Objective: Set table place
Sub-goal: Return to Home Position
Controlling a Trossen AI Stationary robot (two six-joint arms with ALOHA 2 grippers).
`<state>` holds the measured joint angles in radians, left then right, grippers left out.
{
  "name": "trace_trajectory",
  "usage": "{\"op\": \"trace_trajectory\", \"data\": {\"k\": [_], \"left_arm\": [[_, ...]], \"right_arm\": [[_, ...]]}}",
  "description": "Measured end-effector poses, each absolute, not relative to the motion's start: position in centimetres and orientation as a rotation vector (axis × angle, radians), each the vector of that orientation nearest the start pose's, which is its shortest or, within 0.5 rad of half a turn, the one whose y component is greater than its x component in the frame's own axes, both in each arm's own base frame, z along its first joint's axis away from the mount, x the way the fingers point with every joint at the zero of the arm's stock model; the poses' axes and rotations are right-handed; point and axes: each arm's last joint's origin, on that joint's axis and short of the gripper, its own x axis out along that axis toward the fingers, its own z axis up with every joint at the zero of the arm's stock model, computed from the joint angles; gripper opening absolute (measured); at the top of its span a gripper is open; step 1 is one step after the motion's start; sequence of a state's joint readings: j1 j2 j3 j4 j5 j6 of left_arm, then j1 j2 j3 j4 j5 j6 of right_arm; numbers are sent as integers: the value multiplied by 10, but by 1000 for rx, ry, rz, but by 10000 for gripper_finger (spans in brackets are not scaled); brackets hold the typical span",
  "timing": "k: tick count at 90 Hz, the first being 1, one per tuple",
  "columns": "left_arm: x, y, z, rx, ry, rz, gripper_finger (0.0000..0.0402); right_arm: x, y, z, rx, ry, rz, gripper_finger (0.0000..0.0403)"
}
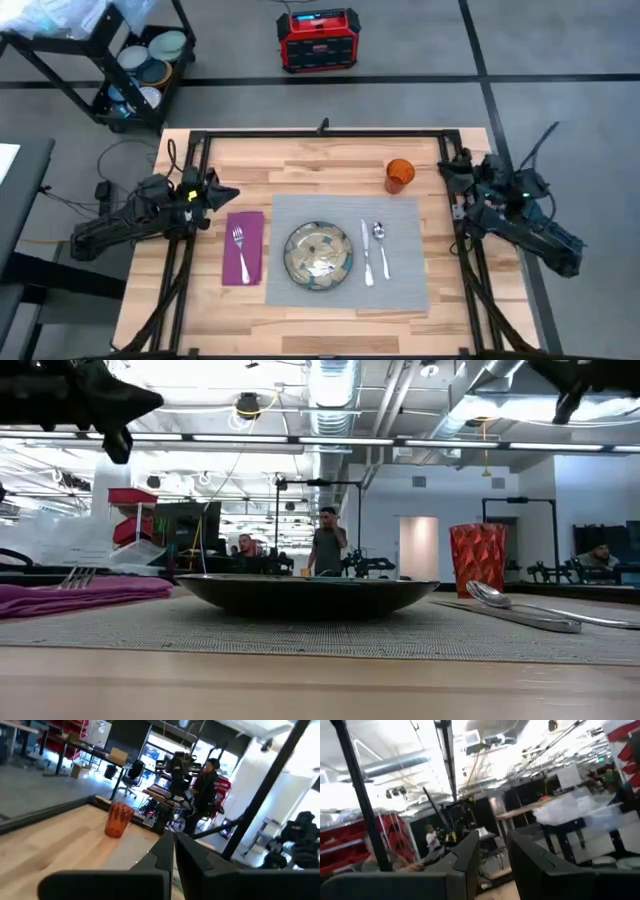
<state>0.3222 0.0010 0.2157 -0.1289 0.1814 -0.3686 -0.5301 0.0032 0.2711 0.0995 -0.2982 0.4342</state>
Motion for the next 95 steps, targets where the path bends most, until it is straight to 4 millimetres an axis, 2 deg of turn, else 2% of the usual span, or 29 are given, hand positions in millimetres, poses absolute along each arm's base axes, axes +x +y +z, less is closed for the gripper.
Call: {"op": "trace_trajectory", "data": {"k": [26,38,52,75,87,95], "left_arm": [[77,19,215,-233,-12,90,0],[79,19,209,-232,-2,85,0],[83,20,201,-245,-27,65,0],[83,19,210,-292,-121,28,0],[88,21,190,-381,-40,52,0],[91,23,178,-417,-26,63,0]], "right_arm": [[82,-36,199,303,-353,-59,86],[84,-36,193,307,-282,-72,86],[84,-37,192,306,-281,-78,86],[85,-36,191,448,-270,-48,86],[87,-37,176,530,-132,-75,86],[88,-38,173,526,-107,-88,86]]}}
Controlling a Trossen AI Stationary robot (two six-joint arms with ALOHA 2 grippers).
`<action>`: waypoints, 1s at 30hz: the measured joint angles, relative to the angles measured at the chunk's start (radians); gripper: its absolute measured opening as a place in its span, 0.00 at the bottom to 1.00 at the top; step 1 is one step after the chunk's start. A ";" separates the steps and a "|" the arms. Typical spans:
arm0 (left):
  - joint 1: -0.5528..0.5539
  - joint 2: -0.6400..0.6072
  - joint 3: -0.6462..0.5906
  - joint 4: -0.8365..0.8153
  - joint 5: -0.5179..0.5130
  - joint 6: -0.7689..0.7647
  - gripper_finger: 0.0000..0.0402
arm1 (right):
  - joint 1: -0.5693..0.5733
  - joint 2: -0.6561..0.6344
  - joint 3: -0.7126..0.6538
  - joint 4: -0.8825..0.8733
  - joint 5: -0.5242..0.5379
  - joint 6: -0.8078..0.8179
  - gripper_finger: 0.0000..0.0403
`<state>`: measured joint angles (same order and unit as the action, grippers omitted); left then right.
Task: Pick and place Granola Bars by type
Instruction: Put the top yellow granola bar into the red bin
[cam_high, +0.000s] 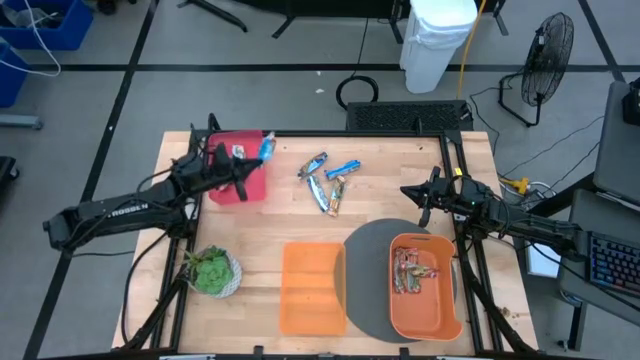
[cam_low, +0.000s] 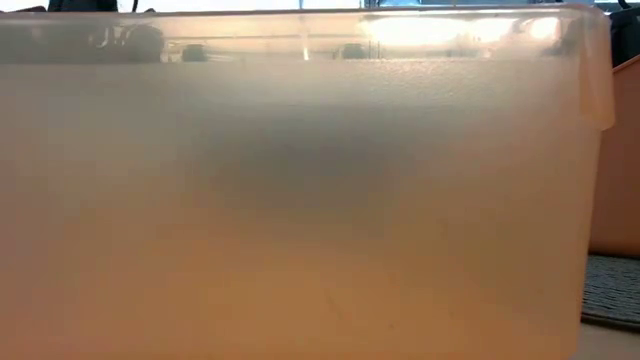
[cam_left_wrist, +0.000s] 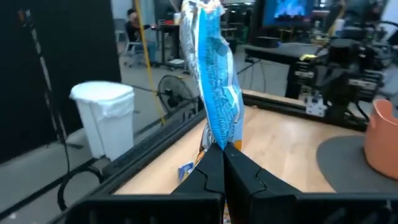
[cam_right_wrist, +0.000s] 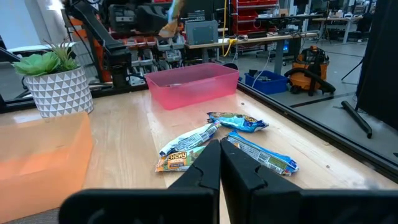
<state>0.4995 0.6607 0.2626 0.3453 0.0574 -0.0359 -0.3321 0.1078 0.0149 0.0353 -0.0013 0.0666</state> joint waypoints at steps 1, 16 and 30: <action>-0.008 -0.002 0.000 -0.005 -0.002 0.012 0.00 | 0.000 0.000 0.000 0.000 0.000 0.000 0.00; 0.032 -0.366 0.000 -0.324 -0.067 0.050 0.00 | 0.000 0.000 0.000 0.000 0.000 0.000 0.00; 0.069 -0.498 -0.145 -0.427 -0.256 -0.227 0.00 | 0.000 0.000 0.000 0.000 0.000 0.000 0.00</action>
<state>0.5682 0.1629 0.1181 -0.0817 -0.1988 -0.2629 -0.3323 0.1078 0.0151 0.0353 -0.0015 0.0667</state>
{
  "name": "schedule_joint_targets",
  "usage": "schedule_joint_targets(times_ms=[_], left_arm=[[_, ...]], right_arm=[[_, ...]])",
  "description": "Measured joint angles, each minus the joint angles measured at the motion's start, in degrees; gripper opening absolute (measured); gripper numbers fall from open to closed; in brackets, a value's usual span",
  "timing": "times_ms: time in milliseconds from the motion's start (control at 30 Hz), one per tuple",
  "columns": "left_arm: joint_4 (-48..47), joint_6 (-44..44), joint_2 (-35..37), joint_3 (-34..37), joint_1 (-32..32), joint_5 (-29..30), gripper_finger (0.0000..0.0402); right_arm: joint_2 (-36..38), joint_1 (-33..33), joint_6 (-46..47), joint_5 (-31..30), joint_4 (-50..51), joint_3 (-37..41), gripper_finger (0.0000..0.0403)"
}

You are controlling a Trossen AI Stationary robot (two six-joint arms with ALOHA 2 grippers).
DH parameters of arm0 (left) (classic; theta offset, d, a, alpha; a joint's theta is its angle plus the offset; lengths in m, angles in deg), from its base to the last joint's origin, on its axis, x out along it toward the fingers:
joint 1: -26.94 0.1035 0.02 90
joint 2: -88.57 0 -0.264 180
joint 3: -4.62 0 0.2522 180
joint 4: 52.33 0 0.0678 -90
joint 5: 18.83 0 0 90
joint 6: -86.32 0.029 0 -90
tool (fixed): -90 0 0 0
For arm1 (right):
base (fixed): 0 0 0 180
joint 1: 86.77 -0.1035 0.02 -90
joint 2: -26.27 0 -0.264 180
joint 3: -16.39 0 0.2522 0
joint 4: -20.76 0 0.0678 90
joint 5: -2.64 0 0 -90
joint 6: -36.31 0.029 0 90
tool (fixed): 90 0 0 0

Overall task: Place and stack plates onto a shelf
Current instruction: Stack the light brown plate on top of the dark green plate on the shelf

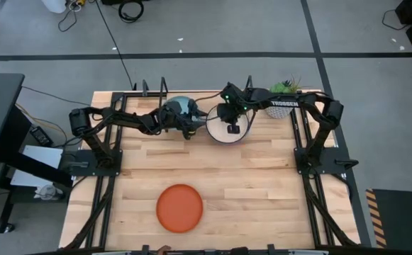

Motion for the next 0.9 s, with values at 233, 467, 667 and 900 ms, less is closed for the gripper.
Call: schedule_joint_targets(times_ms=[233,467,667,900], left_arm=[[-0.55,2.60,-0.02,0.01,-0.20,0.90,0.0258],[0.14,-6.32,0.09,0.09,-0.77,0.88,0.0254],[-2.14,-5.64,0.09,0.09,-1.93,-0.56,0.0234],[-0.41,-7.07,0.09,0.09,-2.64,-0.25,0.0227]], right_arm=[[-0.02,1.31,0.04,1.39,-2.91,0.00,0.0054],[-0.02,4.41,2.23,-3.86,-5.10,0.00,0.0054],[-0.02,5.74,5.73,-7.96,-7.65,0.00,0.0054],[0.00,6.39,8.62,-16.22,-9.04,0.00,0.0054]])
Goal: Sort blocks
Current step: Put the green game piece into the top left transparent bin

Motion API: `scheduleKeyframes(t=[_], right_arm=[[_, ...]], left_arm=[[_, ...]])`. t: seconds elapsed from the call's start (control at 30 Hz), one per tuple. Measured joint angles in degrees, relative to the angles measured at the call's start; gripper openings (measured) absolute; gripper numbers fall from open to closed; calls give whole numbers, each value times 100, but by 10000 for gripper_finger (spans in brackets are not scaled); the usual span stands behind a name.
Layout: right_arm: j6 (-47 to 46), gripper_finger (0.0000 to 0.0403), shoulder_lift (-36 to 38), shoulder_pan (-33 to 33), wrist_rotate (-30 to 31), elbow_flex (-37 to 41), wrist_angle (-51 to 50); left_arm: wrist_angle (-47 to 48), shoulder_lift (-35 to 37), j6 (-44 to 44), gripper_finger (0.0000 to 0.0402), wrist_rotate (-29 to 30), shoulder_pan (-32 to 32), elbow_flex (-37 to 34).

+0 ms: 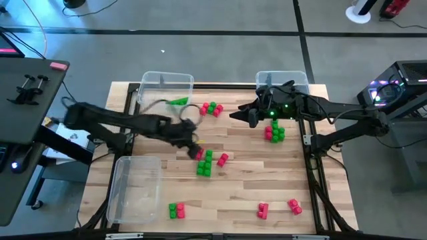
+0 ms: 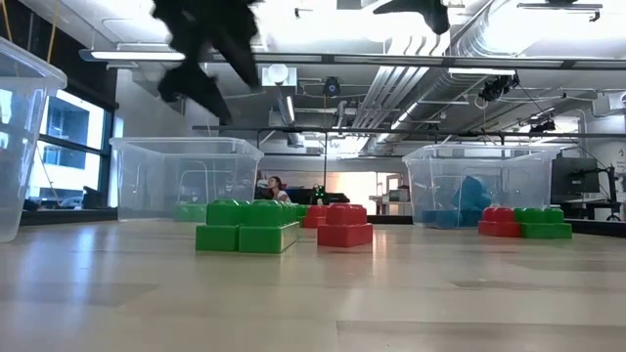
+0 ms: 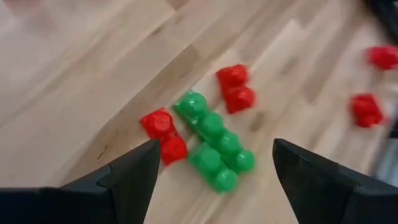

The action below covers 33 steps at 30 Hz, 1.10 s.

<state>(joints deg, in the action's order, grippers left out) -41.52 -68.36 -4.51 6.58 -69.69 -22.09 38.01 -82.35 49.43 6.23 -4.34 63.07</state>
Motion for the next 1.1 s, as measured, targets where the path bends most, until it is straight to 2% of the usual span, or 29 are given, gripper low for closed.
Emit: scheduleKeyframes(t=[0.17,0.33,0.57,1.1], right_arm=[[3,216,0,0,1,0,-108],[-1,216,0,0,1,0,-546],[-144,216,0,0,13,0,-997],[-61,216,0,0,16,9,-1018]], left_arm=[[350,-1419,293,295,-225,134,805],[473,-2245,221,295,-324,-11,1401],[404,-2668,438,295,-264,-107,1611],[124,-3484,397,294,-455,-76,1611]])
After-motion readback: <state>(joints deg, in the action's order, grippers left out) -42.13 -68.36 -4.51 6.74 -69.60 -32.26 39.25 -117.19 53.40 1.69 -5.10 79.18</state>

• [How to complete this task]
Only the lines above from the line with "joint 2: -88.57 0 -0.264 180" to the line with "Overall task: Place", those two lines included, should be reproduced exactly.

• [Reply to the exercise]
joint 2: -88.57 0 -0.264 180
joint 3: -4.62 0 0.2522 180
joint 4: 52.33 0 0.0678 -90
joint 5: 18.83 0 0 90
joint 6: -86.32 0.029 0 -90
tool (fixed): -90 0 0 0
For arm1 (right):
base (fixed): 0 0 0 180
joint 1: 86.77 -0.1035 0.02 -90
joint 2: -26.27 0 -0.264 180
joint 3: -16.39 0 0.2522 0
joint 4: -20.76 0 0.0678 90
joint 5: -2.64 0 0 -90
joint 6: -36.31 0.029 0 90
tool (fixed): 90 0 0 0

Overall task: Place and stack plates onto a shelf

Now the exercise is finished.